An interesting study published recently in the US suggests that writers are at greater risk of depression than most other occupations. The study puts artists and writers among the most vulnerable of professionals, alongside other "at risk" jobs including care workers, teachers, social workers, maintenance staff and salespeople. Irregular pay and isolation contribute to the tendency for writers to succumb to depression, says the site, with nearly 7% of male artists and writers likely to suffer a major episode of the illness.

It isn't hard to believe that these figures are accurate. Writers are highly isolated by the very nature of what they do, and like all artists they are subject to all kinds of insecurities because they create material for public consumption. Being publicly judged through sales and reviews, or more privately judged when trying to find an agent or publisher, is very testing.

Some well-known writers of the past - Virginia Woolf, Sylvia Plath, Ernest Hemingway and Arthur Koestler - have been subject to depression and this also affects some contemporary writers.

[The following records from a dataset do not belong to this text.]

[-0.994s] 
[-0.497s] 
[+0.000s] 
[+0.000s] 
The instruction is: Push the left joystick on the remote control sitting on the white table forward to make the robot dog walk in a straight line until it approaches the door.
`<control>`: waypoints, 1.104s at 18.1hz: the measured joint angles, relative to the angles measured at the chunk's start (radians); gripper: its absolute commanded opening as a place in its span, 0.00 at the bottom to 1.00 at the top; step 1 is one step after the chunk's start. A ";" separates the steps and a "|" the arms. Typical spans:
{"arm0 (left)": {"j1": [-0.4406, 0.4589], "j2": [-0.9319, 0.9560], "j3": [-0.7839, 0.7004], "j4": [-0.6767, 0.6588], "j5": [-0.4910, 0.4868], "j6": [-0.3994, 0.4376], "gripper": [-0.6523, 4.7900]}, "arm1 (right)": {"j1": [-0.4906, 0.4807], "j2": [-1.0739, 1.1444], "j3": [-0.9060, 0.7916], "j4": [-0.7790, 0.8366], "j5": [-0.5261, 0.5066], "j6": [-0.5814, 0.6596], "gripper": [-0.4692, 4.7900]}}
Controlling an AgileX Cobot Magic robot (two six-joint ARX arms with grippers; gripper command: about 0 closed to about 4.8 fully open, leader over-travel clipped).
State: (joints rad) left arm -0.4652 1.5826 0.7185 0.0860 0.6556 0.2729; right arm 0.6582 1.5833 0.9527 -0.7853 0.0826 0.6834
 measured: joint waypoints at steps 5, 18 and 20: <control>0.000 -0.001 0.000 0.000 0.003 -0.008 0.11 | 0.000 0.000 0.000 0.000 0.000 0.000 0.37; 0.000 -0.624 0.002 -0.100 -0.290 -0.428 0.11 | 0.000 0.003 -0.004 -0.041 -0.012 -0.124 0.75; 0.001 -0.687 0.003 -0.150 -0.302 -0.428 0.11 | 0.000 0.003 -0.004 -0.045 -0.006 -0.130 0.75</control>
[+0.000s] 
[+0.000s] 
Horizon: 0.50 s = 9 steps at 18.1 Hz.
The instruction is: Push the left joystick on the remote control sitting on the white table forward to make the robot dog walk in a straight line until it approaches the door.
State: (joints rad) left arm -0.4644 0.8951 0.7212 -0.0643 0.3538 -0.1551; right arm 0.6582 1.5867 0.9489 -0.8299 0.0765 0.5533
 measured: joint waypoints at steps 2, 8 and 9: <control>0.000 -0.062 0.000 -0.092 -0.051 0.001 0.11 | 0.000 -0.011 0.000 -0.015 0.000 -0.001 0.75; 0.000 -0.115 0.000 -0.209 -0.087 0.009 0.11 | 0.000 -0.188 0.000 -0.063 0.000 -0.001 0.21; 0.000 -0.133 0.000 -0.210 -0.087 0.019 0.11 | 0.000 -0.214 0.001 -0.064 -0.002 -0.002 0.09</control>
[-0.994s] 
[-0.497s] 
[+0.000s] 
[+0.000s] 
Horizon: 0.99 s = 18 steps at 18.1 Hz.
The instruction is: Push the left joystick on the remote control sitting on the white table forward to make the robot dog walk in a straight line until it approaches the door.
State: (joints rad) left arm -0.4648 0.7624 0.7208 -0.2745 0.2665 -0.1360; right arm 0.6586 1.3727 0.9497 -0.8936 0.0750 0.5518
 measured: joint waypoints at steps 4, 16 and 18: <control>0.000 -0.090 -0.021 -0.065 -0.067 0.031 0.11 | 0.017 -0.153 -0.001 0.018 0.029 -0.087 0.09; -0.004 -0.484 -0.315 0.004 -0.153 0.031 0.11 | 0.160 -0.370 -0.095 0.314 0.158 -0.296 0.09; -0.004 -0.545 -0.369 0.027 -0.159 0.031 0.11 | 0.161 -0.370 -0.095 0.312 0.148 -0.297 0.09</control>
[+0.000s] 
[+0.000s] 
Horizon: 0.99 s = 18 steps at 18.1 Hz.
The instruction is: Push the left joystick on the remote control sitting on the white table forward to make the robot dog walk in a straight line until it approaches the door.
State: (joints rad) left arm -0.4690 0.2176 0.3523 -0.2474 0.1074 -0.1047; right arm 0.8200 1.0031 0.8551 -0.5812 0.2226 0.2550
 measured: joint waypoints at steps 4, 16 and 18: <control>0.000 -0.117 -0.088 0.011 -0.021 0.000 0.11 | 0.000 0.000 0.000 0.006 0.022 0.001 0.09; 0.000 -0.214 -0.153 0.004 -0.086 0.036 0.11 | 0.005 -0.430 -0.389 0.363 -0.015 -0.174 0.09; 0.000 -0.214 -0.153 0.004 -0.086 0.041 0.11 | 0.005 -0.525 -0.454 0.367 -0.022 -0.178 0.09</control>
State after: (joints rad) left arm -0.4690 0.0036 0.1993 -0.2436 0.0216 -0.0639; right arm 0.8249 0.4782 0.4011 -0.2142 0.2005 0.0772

Novelist Simon Brett said: "You spend long hours sitting on your own. Writing can be wonderful therapy, but you are digging into yourself, and if you are writing fiction and creating characters, a certain amount of self-examination and self-doubt is inevitable. Many writers are also introverted, quiet people, and find it stressful to have their work assessed publicly. Now there are reviews on Amazon, for example, that happens even more."

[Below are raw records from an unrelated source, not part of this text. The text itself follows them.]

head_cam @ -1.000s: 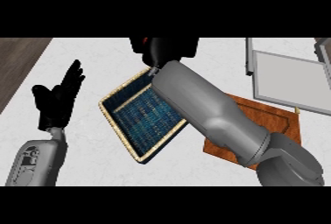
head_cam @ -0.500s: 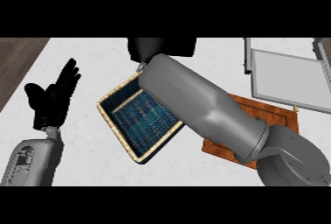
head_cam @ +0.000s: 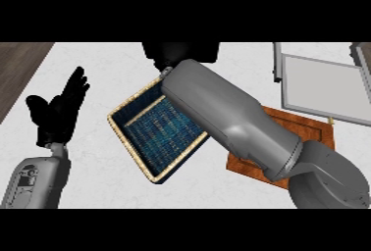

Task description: Pick the tomato from the cutting board and place it in the basket

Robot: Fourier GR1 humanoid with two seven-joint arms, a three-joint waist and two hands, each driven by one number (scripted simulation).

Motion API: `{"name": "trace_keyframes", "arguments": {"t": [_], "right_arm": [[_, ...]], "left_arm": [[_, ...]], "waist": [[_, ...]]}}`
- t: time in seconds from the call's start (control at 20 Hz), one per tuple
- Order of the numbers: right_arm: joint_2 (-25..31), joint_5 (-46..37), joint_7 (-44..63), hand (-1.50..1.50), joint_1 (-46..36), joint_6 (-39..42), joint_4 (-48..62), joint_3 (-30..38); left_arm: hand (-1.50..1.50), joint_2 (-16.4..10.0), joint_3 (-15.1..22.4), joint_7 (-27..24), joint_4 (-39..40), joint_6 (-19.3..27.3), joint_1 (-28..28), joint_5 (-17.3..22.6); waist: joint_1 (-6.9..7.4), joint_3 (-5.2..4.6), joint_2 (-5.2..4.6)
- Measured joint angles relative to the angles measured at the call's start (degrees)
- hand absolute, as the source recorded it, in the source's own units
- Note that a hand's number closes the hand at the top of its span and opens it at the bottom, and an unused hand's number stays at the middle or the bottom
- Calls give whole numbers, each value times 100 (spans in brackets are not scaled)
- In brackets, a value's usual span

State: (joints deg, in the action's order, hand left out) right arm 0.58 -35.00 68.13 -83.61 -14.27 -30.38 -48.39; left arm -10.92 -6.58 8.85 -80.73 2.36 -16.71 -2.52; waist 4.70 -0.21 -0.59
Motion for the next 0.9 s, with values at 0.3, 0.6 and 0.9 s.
{"name": "trace_keyframes", "arguments": {"t": [0.3, 0.6, 0.9], "right_arm": [[6, 333, 0, 150, 97, 279, -85, -145], [10, 434, -42, 150, 73, 391, -10, -264], [11, 529, -56, 150, 207, 547, 102, -426]], "left_arm": [[0, 51, 28, -51, -84, 23, 181, -20], [0, 4, -31, -26, -80, 27, 140, -11], [0, 77, 32, -9, -175, 69, 236, -52]], "waist": [[-37, 4, 11], [-100, 7, 9], [-90, 8, 7]]}}
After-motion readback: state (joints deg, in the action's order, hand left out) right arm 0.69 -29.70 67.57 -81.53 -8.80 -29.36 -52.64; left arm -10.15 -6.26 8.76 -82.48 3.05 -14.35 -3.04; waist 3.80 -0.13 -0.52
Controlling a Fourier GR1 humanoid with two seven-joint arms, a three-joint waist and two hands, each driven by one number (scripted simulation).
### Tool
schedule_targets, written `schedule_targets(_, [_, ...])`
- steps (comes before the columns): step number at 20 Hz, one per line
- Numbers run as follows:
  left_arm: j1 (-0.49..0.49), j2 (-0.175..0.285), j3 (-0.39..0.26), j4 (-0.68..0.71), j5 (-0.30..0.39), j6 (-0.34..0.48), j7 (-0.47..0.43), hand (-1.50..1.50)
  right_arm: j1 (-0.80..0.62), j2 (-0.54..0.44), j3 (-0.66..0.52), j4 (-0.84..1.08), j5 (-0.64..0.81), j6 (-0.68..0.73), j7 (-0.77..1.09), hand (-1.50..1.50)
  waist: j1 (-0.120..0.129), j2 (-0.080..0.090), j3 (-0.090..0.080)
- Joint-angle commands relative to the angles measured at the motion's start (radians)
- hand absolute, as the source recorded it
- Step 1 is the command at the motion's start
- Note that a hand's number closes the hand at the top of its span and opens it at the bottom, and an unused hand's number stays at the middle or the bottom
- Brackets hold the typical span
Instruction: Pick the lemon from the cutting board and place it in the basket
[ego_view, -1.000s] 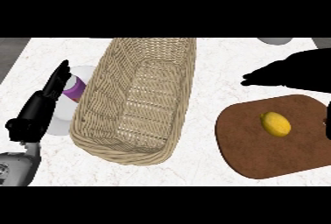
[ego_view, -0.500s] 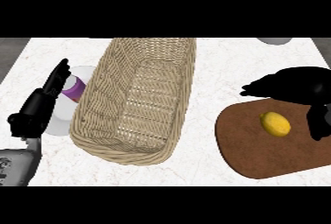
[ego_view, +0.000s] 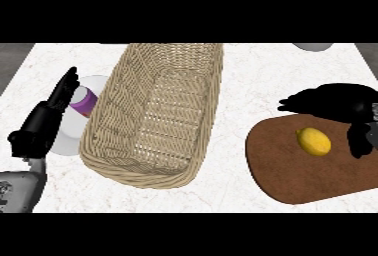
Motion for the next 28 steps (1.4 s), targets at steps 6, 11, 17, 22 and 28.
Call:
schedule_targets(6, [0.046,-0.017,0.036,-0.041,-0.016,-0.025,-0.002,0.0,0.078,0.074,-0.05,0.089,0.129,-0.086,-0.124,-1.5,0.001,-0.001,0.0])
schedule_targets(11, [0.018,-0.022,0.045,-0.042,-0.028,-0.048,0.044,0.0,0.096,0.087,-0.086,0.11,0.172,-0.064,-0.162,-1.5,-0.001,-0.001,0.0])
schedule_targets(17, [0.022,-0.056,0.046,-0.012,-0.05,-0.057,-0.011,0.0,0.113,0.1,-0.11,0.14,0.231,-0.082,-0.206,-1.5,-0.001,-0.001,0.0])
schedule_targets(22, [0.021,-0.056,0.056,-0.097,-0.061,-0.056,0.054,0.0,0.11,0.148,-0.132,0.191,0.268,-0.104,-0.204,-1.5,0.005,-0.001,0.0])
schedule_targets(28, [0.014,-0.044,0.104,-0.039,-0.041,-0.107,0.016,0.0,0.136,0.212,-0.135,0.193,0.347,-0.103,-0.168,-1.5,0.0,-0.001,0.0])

Writers are hit hard by the current economic woes. "It has always been an insecure profession, and now advances are spiralling downwards and a lot of midlist authors have been dropped by their publishers. It's even worse for unpublished writers, most of whom experience repeated rejections in their quest for first and agent and then a publisher."

Benedicte Page, writing in the Guardian, pointed out that some writers do seem to find some positive elements. The poet Gwyneth Lewis, former National Poet of Wales, who explored the subject in her book Sunbathing In The Rain , said that her research while a fellow at the Radcliffe Institute for Advanced Study at Harvard had suggested different findings.

"I'd argue the opposite, that given that writers do spend a lot of time on their own, and that the worldly rewards for poetry are minuscule, and given that most of the time you don't know whether what you are doing is any good, it's amazing that writers don't suffer more." In some ways, the art itself helps you through the minefield. "There is something in the principles of art that is not depressive, that's so joyful," Lewis said. And she added that the idea that you have to suffer to produce art is nonsense: "You have to be well. If you're properly clinically depressed, you can't think about rhyme."